A good Alfred should never back down to Bruce Wayne while ultimately serving him. Michael Caine played the father figure perfectly. He encouraged when he needed to encourage and warned when he worried about losing the man who is essentially his son. Think of all the great lines from Nolan’s Batman series and you’ll find that many of them come from Alfred.

Commissioner Gordon From ‘The Dark Knight Trilogy’

Christopher Nolan’s ‘Batman Begins’ served as a beginning for Jim Gordon as well. We saw him meet the Dark Knight and deal with the moral implications of helping such a vigilante. We watch him go under cover to save the day then bargain for his family’s life with an emotional range that has me identifying Gary Oldman as the best actor of this bunch. It’s debatable, but I tend to believe that the nuance of his acting throughout the films tells us that he has deduced the dual identity of Bruce Wayne. This Gordon was no dummy.
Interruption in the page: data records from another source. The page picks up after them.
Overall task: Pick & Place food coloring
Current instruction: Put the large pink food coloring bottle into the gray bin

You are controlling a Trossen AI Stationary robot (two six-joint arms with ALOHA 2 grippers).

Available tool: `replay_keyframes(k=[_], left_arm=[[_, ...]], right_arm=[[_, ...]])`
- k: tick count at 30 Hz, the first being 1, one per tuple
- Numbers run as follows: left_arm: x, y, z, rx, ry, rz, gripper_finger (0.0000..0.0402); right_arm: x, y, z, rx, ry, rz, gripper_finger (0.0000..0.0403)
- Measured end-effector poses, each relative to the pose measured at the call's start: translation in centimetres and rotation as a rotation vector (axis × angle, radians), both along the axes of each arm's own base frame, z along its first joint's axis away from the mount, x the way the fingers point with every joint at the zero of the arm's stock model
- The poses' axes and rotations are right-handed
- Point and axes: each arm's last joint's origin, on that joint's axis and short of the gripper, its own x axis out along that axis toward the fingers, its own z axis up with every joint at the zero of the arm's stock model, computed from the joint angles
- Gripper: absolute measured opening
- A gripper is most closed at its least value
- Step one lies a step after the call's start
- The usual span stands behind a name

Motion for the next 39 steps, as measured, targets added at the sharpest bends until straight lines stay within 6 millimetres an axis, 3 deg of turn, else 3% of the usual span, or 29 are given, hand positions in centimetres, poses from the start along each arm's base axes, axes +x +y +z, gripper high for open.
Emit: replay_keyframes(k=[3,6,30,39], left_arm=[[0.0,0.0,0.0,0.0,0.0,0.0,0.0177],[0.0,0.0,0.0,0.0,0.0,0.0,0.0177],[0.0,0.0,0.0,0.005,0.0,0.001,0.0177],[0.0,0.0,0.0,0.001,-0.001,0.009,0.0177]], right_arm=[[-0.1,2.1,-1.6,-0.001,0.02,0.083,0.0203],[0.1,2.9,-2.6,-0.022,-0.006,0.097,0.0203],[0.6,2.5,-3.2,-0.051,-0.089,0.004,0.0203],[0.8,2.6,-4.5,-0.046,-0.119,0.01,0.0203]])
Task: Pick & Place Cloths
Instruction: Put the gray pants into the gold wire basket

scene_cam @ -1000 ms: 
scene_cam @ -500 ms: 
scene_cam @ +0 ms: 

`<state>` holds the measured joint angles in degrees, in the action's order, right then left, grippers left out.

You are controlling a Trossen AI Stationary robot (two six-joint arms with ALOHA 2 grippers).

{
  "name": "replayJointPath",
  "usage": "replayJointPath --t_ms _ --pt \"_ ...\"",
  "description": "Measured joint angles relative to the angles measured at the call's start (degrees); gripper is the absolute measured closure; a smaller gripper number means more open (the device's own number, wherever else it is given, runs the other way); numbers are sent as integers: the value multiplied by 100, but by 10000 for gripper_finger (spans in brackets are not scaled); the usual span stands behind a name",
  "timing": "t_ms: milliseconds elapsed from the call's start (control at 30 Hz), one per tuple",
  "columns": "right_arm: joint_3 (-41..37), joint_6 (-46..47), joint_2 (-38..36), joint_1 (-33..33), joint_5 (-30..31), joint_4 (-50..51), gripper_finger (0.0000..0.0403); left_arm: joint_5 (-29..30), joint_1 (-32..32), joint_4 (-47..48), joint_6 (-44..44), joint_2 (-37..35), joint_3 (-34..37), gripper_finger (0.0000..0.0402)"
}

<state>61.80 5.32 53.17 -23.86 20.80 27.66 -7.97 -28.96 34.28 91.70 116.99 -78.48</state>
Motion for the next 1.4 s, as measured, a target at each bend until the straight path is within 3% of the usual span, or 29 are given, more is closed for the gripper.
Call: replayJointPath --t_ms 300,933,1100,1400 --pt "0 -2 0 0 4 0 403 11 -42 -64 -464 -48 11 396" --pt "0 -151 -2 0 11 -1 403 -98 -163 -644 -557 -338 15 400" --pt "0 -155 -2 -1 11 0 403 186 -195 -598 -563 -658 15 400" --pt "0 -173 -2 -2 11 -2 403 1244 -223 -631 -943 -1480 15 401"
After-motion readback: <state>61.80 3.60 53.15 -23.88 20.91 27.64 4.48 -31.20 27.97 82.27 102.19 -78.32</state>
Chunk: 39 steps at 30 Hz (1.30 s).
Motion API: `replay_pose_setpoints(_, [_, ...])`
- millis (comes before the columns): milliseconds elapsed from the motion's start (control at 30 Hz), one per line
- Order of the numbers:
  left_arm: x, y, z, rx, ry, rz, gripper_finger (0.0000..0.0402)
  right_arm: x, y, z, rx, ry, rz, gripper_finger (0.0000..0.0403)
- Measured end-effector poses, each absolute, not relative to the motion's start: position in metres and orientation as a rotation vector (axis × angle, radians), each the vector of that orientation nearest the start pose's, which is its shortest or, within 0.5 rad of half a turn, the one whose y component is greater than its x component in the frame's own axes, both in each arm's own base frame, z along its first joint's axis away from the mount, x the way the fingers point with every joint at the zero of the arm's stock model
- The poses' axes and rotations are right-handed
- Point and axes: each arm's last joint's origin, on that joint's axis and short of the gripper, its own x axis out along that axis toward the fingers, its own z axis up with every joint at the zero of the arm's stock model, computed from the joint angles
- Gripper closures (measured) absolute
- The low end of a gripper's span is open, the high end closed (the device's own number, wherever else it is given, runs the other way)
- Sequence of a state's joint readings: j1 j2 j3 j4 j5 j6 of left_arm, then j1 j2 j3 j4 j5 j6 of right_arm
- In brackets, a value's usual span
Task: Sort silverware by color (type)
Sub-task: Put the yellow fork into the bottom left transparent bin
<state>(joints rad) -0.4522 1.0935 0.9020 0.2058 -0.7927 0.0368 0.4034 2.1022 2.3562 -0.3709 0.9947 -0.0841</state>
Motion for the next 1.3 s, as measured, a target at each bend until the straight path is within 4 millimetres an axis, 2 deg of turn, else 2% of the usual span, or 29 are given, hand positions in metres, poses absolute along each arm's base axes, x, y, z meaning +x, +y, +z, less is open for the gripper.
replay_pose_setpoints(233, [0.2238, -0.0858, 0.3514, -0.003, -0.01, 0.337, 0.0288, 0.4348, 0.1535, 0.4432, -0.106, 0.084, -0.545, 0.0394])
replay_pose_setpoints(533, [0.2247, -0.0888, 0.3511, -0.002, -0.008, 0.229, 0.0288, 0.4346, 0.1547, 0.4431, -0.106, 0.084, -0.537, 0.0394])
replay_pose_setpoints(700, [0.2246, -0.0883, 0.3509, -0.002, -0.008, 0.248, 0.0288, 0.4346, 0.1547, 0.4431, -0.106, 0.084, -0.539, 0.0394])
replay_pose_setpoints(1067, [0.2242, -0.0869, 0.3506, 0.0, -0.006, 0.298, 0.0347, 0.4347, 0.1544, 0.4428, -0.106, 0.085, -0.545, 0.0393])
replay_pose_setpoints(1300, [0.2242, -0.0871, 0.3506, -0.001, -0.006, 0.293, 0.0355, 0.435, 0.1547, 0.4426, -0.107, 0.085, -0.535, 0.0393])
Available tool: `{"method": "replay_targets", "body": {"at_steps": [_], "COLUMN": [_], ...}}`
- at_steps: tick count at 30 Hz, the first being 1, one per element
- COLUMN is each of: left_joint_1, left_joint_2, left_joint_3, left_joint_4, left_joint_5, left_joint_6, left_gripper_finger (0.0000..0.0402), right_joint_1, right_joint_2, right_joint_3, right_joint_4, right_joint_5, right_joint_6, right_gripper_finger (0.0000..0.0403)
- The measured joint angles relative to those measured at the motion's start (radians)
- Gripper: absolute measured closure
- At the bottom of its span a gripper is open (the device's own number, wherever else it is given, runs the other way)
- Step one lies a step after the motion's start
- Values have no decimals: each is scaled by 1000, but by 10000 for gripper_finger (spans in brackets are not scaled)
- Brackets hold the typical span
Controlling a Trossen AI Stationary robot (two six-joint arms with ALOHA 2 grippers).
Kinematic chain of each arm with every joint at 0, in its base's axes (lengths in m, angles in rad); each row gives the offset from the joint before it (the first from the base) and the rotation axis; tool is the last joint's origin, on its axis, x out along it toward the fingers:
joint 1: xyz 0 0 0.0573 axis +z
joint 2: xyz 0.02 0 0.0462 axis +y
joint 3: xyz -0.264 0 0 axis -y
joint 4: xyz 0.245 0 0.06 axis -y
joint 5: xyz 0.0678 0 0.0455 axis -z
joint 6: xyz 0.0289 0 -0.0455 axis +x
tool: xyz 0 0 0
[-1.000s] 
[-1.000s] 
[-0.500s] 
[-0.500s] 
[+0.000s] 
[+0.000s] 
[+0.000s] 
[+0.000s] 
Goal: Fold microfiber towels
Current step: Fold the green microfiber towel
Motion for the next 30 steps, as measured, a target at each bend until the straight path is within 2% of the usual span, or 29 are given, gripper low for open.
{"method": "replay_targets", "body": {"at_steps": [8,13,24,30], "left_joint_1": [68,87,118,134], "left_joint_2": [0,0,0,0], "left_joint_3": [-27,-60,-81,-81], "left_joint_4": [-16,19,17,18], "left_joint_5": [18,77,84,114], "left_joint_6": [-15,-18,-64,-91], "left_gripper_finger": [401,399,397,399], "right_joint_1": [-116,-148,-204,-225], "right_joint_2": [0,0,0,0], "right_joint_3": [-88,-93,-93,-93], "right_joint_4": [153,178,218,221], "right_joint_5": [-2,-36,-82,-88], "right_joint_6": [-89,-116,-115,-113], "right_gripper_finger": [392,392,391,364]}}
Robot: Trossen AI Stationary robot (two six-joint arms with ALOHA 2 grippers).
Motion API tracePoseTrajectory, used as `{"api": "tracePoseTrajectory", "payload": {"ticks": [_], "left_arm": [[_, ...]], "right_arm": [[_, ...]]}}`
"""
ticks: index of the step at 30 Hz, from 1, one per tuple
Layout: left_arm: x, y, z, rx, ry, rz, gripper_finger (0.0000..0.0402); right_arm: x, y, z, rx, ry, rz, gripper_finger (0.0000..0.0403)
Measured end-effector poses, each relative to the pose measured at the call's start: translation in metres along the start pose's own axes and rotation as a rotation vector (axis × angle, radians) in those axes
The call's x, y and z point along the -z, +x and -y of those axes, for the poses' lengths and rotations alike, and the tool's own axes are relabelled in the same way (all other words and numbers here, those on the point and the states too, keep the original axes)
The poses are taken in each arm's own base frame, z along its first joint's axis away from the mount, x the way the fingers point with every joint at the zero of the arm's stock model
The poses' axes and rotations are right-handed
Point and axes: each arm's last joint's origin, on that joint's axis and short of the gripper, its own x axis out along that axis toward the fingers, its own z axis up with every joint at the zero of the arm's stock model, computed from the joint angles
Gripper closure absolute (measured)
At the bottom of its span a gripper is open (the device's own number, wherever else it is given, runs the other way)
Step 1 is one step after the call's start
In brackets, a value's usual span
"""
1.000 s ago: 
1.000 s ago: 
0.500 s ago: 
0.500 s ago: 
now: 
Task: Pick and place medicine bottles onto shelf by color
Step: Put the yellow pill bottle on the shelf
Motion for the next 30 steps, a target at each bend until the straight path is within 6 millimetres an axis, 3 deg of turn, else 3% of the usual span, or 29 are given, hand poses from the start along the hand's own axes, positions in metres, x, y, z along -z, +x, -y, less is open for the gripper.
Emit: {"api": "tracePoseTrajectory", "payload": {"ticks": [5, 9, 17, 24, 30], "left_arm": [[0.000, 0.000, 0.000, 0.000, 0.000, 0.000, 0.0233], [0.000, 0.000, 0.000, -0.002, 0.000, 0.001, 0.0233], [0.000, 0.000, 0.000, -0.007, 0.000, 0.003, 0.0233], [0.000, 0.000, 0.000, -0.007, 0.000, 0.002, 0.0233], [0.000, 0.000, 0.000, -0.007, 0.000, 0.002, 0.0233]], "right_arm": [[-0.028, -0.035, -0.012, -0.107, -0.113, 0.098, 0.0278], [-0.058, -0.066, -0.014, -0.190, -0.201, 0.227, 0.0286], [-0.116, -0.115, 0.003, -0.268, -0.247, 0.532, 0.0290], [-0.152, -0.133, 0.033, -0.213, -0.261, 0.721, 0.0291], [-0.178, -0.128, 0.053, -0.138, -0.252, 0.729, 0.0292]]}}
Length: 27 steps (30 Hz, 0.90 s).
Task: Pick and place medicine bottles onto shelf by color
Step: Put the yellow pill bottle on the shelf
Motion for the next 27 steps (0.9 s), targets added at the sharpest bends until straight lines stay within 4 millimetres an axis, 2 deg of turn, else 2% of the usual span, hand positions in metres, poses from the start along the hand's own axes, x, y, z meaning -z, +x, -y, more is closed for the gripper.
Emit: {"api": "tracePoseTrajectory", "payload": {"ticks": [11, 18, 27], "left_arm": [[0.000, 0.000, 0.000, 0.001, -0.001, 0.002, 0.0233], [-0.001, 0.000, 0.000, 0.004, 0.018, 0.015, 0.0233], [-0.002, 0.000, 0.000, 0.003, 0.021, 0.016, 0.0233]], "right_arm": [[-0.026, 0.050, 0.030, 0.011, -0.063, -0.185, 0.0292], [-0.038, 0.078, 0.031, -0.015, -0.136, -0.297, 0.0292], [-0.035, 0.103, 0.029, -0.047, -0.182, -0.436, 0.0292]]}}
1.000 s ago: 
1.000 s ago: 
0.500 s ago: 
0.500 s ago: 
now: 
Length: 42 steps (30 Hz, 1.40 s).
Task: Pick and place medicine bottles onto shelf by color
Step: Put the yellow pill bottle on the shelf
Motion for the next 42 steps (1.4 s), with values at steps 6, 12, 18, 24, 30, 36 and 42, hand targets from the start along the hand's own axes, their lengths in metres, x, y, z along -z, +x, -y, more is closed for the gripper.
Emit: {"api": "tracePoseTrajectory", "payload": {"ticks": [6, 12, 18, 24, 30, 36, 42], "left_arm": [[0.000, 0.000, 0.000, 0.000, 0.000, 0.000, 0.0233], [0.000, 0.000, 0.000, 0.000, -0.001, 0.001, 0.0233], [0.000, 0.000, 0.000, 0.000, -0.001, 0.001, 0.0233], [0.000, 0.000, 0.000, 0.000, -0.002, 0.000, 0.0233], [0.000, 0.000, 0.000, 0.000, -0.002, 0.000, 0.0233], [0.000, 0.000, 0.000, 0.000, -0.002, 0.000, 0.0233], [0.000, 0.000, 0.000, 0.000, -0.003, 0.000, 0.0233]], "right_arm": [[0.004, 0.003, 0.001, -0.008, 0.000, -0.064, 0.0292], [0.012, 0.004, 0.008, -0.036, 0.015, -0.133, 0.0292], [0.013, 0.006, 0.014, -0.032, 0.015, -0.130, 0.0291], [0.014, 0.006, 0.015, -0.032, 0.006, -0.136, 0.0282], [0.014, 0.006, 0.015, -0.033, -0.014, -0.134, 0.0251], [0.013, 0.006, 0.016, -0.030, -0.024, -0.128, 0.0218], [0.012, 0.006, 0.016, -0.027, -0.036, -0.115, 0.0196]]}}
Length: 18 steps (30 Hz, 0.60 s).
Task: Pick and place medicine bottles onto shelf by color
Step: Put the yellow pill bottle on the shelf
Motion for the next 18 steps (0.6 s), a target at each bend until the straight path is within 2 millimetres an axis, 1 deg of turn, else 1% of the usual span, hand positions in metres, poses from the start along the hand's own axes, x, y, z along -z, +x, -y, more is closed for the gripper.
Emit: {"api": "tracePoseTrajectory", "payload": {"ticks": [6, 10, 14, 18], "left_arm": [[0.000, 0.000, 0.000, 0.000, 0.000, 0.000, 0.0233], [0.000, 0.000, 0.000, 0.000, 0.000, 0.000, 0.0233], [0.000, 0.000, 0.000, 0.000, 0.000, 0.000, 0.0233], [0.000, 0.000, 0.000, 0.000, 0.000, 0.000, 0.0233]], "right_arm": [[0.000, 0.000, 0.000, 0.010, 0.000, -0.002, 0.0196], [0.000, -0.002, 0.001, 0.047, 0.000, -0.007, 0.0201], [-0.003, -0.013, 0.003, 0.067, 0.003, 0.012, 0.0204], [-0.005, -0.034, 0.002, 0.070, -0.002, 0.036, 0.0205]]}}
Batman From ‘Batman’ (1989)

This was peak Burton. Before Johnny Depp, Michael Keaton was Tim Burton’s go-to along with Danny Elfman who gave Batman a theme for the ages. Keaton intimidated villains without Christian Bale’s overkill growl. He had a love interest without Val Kilmer’s blank stare. He was a detective without Adam West’s monologuing. And he wasn’t in ‘Batman & Robin.’ Keaton’s main competition has to be Kevin Conroy‘s voice which brought the most popular animated version of the character to life, but the strength of that Batman comes from his duration. Conroy could explore every facet of Batman because he had seasons to do it. Keaton inhabited both the essential Batman and the essential Bruce Wayne in just one film. Yes, he was in two, but he only needed one.